• **What is required**
In your copy, include every line of the records exactly and no picture at all.

Top of Records to process

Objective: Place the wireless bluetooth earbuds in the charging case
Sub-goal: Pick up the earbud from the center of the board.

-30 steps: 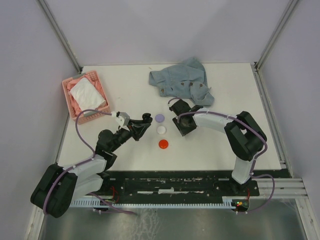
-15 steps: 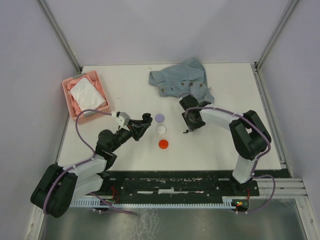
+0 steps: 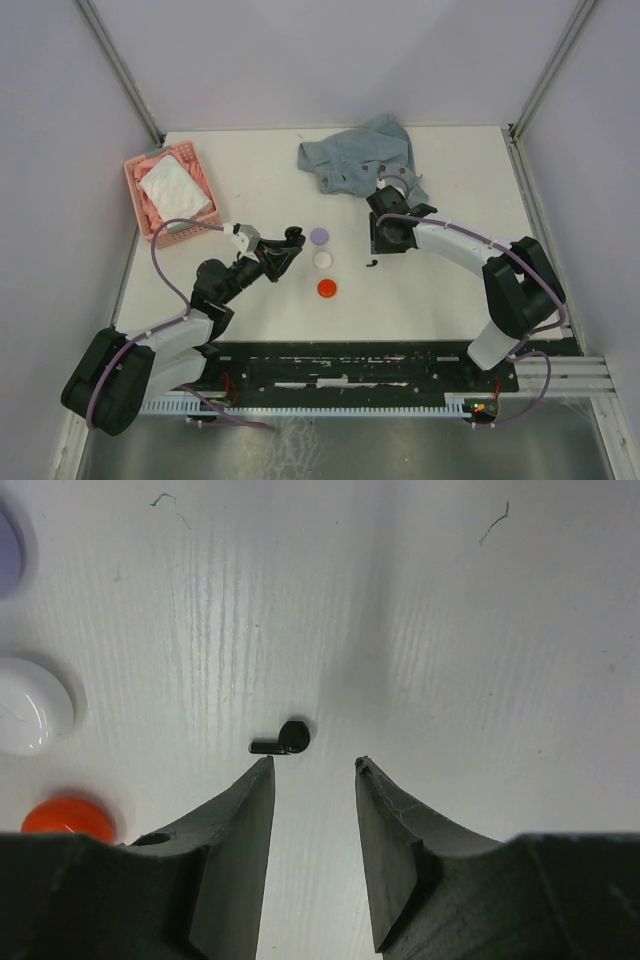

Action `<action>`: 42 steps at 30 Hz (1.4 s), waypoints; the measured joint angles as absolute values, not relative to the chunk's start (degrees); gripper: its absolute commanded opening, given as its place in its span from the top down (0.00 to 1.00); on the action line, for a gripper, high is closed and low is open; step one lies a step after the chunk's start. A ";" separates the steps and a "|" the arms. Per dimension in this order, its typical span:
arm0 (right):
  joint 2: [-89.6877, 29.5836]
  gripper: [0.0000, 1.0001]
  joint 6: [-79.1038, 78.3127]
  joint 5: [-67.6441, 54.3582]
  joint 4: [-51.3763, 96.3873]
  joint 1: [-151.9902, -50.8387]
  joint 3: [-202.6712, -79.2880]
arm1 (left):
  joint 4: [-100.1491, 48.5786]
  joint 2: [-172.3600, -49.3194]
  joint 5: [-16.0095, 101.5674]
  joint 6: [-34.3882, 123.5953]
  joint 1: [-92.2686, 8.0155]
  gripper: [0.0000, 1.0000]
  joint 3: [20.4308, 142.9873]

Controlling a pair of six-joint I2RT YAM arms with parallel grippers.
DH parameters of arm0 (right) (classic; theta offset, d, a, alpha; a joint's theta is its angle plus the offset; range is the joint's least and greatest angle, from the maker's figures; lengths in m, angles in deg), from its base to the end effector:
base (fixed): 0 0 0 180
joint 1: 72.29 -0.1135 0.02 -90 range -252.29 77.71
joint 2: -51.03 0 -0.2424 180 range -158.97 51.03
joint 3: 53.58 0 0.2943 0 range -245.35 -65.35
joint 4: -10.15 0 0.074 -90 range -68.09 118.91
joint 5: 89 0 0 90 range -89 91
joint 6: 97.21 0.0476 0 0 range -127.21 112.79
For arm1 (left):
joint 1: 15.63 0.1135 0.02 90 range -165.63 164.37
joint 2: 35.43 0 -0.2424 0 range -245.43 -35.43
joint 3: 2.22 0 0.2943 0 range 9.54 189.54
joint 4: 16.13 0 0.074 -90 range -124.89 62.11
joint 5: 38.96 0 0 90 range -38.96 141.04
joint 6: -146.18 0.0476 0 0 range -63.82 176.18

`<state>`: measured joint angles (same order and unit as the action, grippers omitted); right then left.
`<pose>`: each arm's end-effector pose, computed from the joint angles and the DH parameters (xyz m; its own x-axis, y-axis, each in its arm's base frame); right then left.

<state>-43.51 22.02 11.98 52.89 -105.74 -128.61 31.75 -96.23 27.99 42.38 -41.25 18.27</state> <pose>0.3161 0.1979 0.1500 -0.8725 -0.0019 -0.4886 -0.0471 0.9957 0.0803 0.2110 -0.1219 0.1502 -0.0630 -0.2132 -0.9750 0.7546 0.6292 -0.1864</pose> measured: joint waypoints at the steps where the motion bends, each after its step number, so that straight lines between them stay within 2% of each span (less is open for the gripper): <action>1: -43.67 0.55 23.51 11.81 52.61 -105.78 -128.41 | 31.75 -96.23 27.99 42.38 -41.25 0.97 18.27; 10: -47.05 0.58 33.10 11.52 50.79 -105.94 -127.32 | 31.73 -96.25 26.99 42.38 -41.25 0.97 18.27; 18: -50.62 0.66 35.53 11.46 49.24 -105.94 -127.32 | 31.73 -96.56 26.44 42.38 -41.25 0.97 18.27; 24: -51.38 0.68 35.62 11.11 48.32 -106.13 -127.50 | 31.73 -96.58 26.40 42.38 -41.25 0.97 18.27; 37: -53.02 0.63 34.29 11.28 50.58 -109.52 -130.03 | 31.75 -96.78 25.41 42.38 -41.25 0.97 18.27; 42: -53.72 0.64 32.82 12.09 53.22 -110.90 -131.32 | 31.75 -96.78 25.39 42.38 -41.25 0.97 18.27</action>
<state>-53.72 32.82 12.09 53.22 -110.90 -131.32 31.75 -96.78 25.39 42.38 -41.25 18.27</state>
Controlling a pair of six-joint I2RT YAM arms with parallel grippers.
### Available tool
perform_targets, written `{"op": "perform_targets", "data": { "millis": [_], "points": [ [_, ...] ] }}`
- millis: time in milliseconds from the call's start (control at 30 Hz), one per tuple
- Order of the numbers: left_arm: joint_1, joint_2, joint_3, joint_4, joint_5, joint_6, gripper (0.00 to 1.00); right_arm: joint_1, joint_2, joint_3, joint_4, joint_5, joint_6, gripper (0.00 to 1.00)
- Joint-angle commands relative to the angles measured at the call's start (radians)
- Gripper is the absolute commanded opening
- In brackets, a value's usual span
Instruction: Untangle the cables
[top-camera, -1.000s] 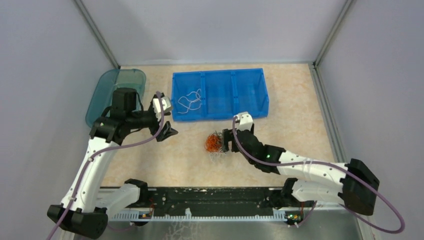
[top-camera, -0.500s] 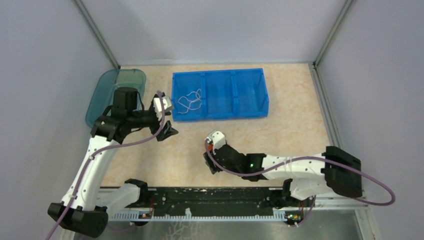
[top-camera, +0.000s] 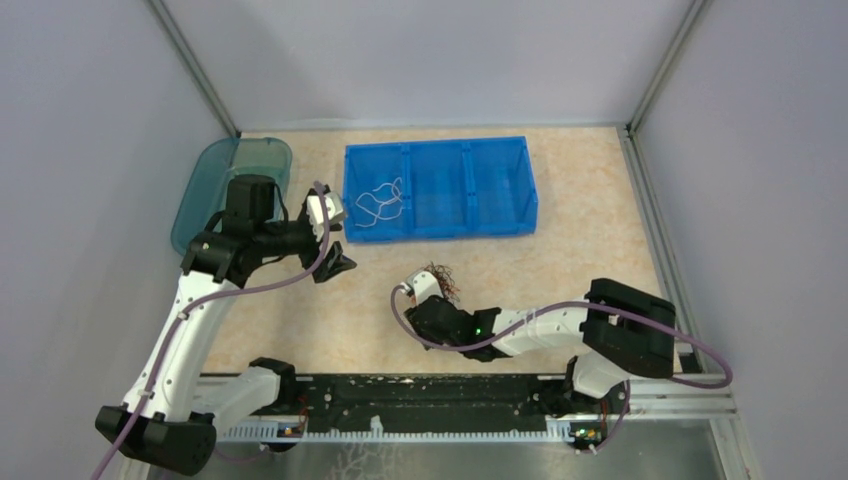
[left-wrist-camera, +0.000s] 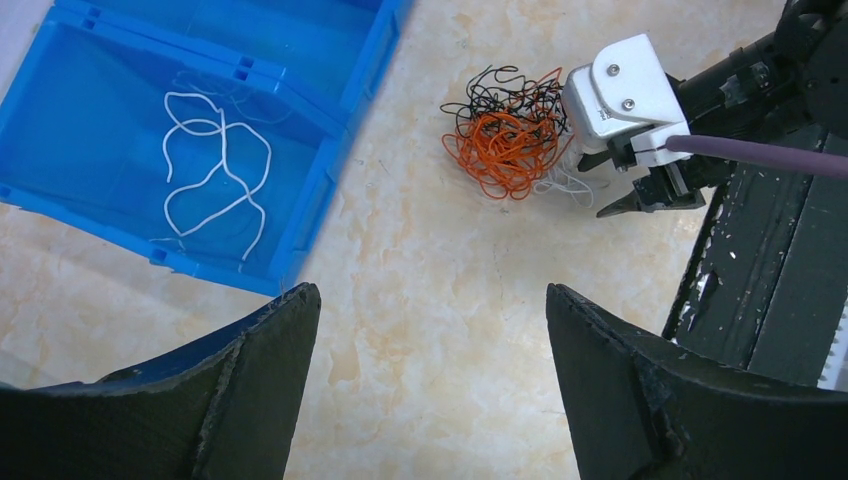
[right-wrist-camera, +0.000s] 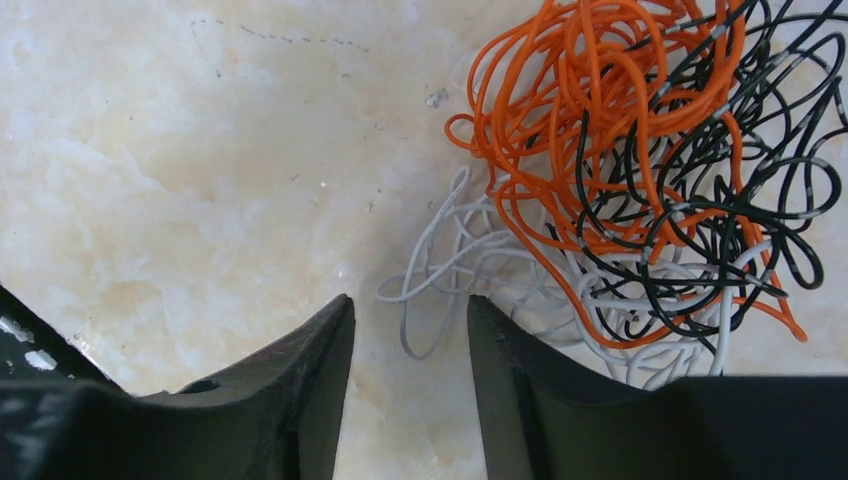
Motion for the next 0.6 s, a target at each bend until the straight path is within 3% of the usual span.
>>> {"op": "perform_targets", "data": {
  "millis": [0, 133, 333, 567],
  "points": [
    [0.005, -0.014, 0.008, -0.013, 0.024, 0.001, 0.89, -0.004, -0.004, 0.008, 0.111, 0.027, -0.001, 0.4],
    [0.005, -0.015, 0.006, -0.018, 0.025, 0.006, 0.89, -0.004, -0.044, 0.012, 0.131, -0.023, -0.026, 0.16],
    [0.005, -0.025, -0.001, -0.027, 0.037, 0.02, 0.89, -0.015, -0.188, 0.007, 0.131, -0.096, -0.014, 0.0],
    [0.005, -0.076, -0.049, -0.033, 0.112, 0.047, 0.89, -0.103, -0.413, -0.037, 0.231, -0.305, 0.064, 0.0]
  ]
}}
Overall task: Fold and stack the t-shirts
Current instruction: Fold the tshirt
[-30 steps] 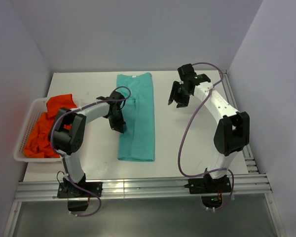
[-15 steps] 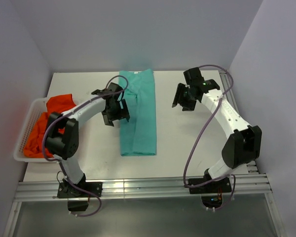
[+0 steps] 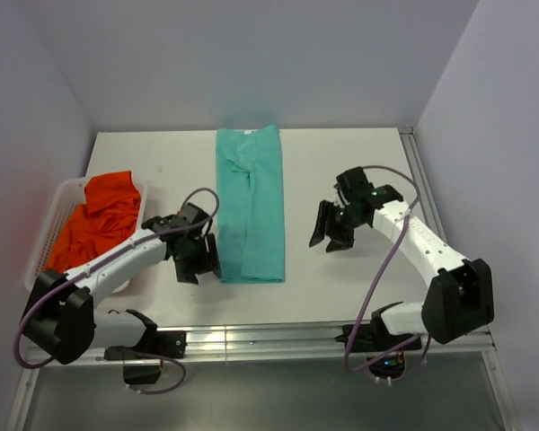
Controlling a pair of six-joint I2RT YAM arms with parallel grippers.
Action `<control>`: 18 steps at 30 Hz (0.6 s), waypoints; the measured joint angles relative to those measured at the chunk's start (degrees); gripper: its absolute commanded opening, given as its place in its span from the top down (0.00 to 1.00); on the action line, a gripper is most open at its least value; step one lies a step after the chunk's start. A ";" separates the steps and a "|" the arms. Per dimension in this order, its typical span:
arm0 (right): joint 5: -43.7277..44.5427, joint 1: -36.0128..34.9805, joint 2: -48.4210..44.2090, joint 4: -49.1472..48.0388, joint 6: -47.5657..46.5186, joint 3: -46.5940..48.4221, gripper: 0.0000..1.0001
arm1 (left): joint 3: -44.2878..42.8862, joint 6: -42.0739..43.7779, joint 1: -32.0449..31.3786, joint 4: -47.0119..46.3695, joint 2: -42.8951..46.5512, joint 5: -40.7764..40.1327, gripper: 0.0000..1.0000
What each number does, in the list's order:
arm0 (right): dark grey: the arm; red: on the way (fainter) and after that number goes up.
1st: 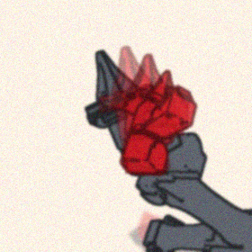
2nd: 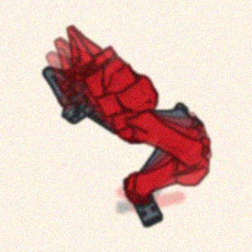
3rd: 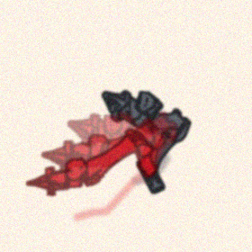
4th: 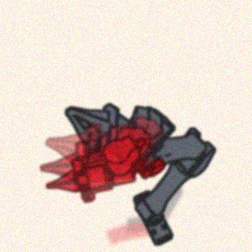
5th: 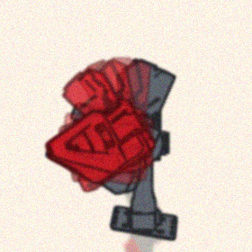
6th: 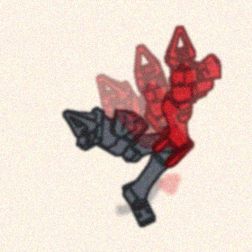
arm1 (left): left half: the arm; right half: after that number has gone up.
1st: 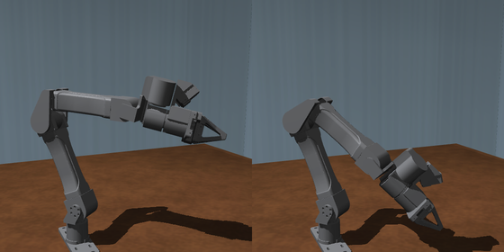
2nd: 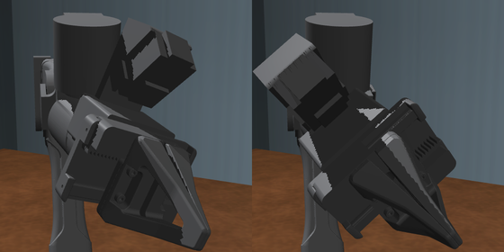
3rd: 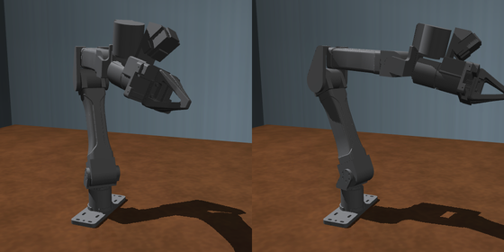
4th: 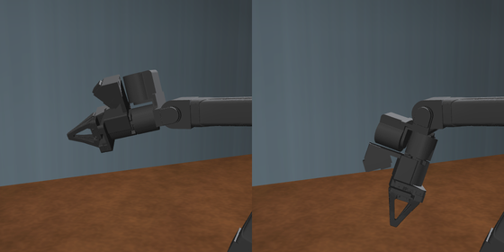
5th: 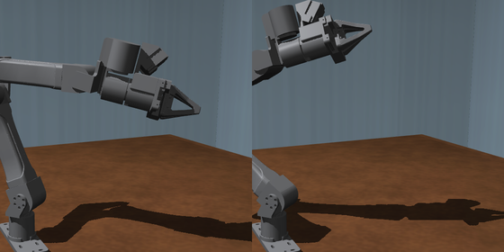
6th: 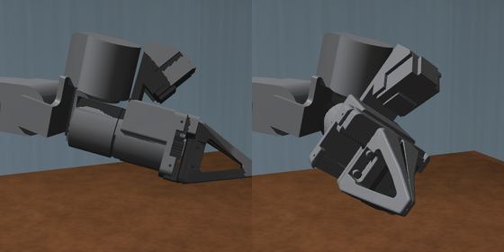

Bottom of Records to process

• **Written solution**
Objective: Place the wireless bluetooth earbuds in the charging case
Sub-goal: Pick up the earbud from the center of the board.

-30 steps: 
-15 steps: 
+0 steps: 

Action `<action>`: 42 steps at 30 Hz (1.4 s), waypoints; the measured joint angles as absolute values, not relative to the chunk's start (degrees); gripper: its absolute commanded opening, given as its place in its span from the top down (0.00 to 1.00); on the action line, for a gripper, high is closed and low is open; step one lies a step after the chunk's start. A ";" separates the steps and a "|" the arms. Per dimension in this order, its typical span:
arm0 (right):
  joint 2: [-89.6877, 29.5836]
  gripper: [0.0000, 1.0001]
  joint 6: [-79.1038, 78.3127]
  joint 5: [-67.6441, 54.3582]
  joint 4: [-51.3763, 96.3873]
  joint 1: [-151.9902, -50.8387]
  joint 3: [-202.6712, -79.2880]
arm1 (left):
  joint 4: [-100.1491, 48.5786]
  joint 2: [-172.3600, -49.3194]
  joint 5: [-16.0095, 101.5674]
  joint 6: [-34.3882, 123.5953]
  joint 1: [-92.2686, 8.0155]
  gripper: [0.0000, 1.0000]
  joint 3: [20.4308, 142.9873]

Controlling a pair of six-joint I2RT YAM arms with parallel grippers.
DH parameters of arm0 (right) (classic; theta offset, d, a, alpha; a joint's theta is its angle plus the offset; range is the joint's least and greatest angle, from the maker's figures; lengths in m, angles in deg), from its base to the end effector:
base (fixed): 0 0 0 180
joint 1: 72.29 -0.1135 0.02 -90 range -252.29 77.71
joint 2: -51.03 0 -0.2424 180 range -158.97 51.03
joint 3: 53.58 0 0.2943 0 range -245.35 -65.35
joint 4: -10.15 0 0.074 -90 range -68.09 118.91
joint 5: 89 0 0 90 range -89 91
joint 6: 97.21 0.0476 0 0 range -127.21 112.79
For arm1 (left):
joint 1: 15.63 0.1135 0.02 90 range -165.63 164.37
joint 2: 35.43 0 -0.2424 0 range -245.43 -35.43
joint 3: 2.22 0 0.2943 0 range 9.54 189.54
joint 4: 16.13 0 0.074 -90 range -124.89 62.11
joint 5: 38.96 0 0 90 range -38.96 141.04
joint 6: -146.18 0.0476 0 0 range -63.82 176.18

`<state>`: measured joint angles (same order and unit as the action, grippers omitted); right then left.
`<pose>`: each arm's end-effector pose, computed from the joint angles and the DH parameters (xyz m; its own x-axis, y-axis, each in its arm's base frame); right then left.

<state>-43.51 22.02 11.98 52.89 -105.74 -128.61 31.75 -96.23 27.99 42.38 -41.25 18.27</state> <pose>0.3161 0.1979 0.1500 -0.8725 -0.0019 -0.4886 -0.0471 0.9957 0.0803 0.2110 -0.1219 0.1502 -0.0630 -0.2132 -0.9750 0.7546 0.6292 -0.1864</pose> measured: joint waypoints at the steps where the motion bends, each after its step number, so that straight lines between them stay within 2% of each span (less is open for the gripper): <action>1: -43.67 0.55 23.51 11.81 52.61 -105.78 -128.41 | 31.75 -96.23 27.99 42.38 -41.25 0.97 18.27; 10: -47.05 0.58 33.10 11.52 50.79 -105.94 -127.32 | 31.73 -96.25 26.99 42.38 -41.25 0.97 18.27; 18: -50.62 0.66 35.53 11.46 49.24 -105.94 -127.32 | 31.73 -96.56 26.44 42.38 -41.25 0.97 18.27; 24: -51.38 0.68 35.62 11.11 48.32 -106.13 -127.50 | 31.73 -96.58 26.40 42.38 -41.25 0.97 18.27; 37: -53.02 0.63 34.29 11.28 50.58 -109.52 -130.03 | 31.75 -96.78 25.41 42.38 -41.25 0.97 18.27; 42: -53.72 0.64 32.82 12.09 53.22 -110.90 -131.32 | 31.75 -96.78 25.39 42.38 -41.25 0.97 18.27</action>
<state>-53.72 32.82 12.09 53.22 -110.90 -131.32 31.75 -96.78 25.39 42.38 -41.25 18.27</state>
Controlling a pair of six-joint I2RT YAM arms with parallel grippers.
### Available tool
perform_targets, written `{"op": "perform_targets", "data": { "millis": [_], "points": [ [_, ...] ] }}`
- millis: time in milliseconds from the call's start (control at 30 Hz), one per tuple
- Order of the numbers: left_arm: joint_1, joint_2, joint_3, joint_4, joint_5, joint_6, gripper (0.00 to 1.00); right_arm: joint_1, joint_2, joint_3, joint_4, joint_5, joint_6, gripper (0.00 to 1.00)
- Joint-angle commands relative to the angles measured at the call's start (radians)
- Gripper is the absolute commanded opening
- In brackets, a value's usual span
Instruction: Untangle the cables
[top-camera, -1.000s] 
[top-camera, -0.500s] 
[top-camera, +0.000s] 
[left-wrist-camera, +0.000s] 
[right-wrist-camera, +0.000s] 
Motion for the next 0.6 s, a target at each bend until the straight path is within 3% of the usual span.
>>> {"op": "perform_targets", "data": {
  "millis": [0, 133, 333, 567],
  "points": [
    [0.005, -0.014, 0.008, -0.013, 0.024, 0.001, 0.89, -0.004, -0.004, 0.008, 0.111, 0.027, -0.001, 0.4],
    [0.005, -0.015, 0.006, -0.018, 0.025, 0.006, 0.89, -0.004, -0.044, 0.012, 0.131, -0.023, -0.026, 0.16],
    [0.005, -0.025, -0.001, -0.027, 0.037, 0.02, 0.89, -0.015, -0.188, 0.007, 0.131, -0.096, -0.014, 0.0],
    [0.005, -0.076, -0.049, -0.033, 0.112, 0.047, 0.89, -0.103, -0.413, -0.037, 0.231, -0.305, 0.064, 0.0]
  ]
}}
Overall task: Fold and stack the t-shirts
Current instruction: Fold the tshirt
[-30 steps] 
[-15 steps] 
[+0 steps] 
Controlling a pair of six-joint I2RT YAM arms with parallel grippers.
Action `<control>`: 18 steps at 30 Hz (0.6 s), waypoints; the measured joint angles relative to those measured at the chunk's start (degrees); gripper: its absolute commanded opening, given as its place in its span from the top down (0.00 to 1.00); on the action line, a gripper is most open at its least value; step one lies a step after the chunk's start. A ";" separates the steps and a "|" the arms. Per dimension in this order, its typical span:
arm0 (right): joint 5: -43.7277..44.5427, joint 1: -36.0128..34.9805, joint 2: -48.4210..44.2090, joint 4: -49.1472..48.0388, joint 6: -47.5657..46.5186, joint 3: -46.5940..48.4221, gripper: 0.0000..1.0001
arm1 (left): joint 3: -44.2878..42.8862, joint 6: -42.0739..43.7779, joint 1: -32.0449..31.3786, joint 4: -47.0119..46.3695, joint 2: -42.8951..46.5512, joint 5: -40.7764..40.1327, gripper: 0.0000..1.0000
What each number does, in the list's order:
arm0 (right): dark grey: the arm; red: on the way (fainter) and after that number goes up.
1st: 
2nd: 
3rd: 
4th: 
5th: 
6th: 
arm1 (left): left half: the arm; right half: after that number has gone up.
1st: 
2nd: 
3rd: 
4th: 
5th: 
6th: 

With the output given, the exercise is complete.